Restoration Error

April 16th, 2010

For reasons unknown at this point, the backups that were restored through the night are actually from February of this year.  This is of course a major blow to the hard work the team put in through the night as well as causing further inconvenience for users.

We are presently downloading the offsite backups which are up to date and we shall then have to start the restoration of accounts from scratch.

As the offsite backups are already in tar format, the process shouldn’t take as long as it did last night.

Obviously this is a major setback but we would appreciate your patience and understanding whilst we try and resolve this asap.

Please note that to keep accounts in sync we have deliberately stopped all services on the Linux server whilst we restore from the recent backups

Update 09:35 – Backups from 15th April are now being downloaded t the server.  We expect this to be complete by approximately 10:45

Update 10:11 – Approximately 5GB of data left to download before we can start restoring. This should start at around 10:30

Update 10:50 – Currently terminating accounts so that they can be recreated with the correct data.

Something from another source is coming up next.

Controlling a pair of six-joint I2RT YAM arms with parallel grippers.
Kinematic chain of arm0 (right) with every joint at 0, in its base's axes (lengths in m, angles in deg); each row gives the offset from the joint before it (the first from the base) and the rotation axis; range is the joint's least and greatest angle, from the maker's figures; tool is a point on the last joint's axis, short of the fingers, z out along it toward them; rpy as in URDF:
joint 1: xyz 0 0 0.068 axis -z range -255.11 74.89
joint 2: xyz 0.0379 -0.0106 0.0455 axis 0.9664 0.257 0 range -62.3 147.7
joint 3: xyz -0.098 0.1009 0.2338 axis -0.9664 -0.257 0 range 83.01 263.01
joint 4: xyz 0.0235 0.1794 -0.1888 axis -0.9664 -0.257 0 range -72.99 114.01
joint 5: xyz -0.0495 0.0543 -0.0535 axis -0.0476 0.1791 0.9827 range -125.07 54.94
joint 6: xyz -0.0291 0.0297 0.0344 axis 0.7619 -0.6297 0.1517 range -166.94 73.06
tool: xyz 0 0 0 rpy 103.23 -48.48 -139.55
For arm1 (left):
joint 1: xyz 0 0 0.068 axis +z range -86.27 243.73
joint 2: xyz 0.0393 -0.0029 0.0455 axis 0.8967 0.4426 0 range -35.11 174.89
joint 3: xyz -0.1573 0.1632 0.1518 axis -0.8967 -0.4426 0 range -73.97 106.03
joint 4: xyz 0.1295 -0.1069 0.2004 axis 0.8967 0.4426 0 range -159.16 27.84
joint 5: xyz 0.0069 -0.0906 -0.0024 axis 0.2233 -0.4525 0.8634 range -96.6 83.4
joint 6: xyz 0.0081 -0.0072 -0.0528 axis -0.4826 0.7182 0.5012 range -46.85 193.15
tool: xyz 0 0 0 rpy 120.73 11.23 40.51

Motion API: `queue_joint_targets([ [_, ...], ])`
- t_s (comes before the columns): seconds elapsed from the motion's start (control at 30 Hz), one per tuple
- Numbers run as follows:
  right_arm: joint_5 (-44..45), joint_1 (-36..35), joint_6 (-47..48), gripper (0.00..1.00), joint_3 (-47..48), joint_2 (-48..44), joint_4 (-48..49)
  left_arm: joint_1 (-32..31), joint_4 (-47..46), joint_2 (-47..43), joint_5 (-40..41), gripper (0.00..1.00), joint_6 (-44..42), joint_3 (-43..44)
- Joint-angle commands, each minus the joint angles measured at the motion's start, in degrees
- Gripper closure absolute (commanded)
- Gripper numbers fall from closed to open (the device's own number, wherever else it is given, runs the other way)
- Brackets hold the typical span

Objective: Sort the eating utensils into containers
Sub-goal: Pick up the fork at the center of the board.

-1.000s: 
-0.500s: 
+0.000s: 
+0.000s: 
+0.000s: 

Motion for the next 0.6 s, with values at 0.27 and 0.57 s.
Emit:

Update 12:10 – The restoration of accounts has now begun in alphabetical order.  Each account takes between 30-60 seconds to fully restore so it is hard for us to give an ETA of the completion. As each account is restored however, it will immediately become active again for web traffic and email.

Update 12:18 – Restoration 15% complete

Update 12:31 – Restoration 25% complete

Update 12:45 – Restoration 30% complete

Update 13:11 – We’re just resolving a minor issue with cPanel and we will then be able to continue with the account restoration.

Update 13:27 – Earlier problems with cPanel have been resolved and we are continuing with the restoration albeit in blocks of 10 domains at a time to prevent server overloads.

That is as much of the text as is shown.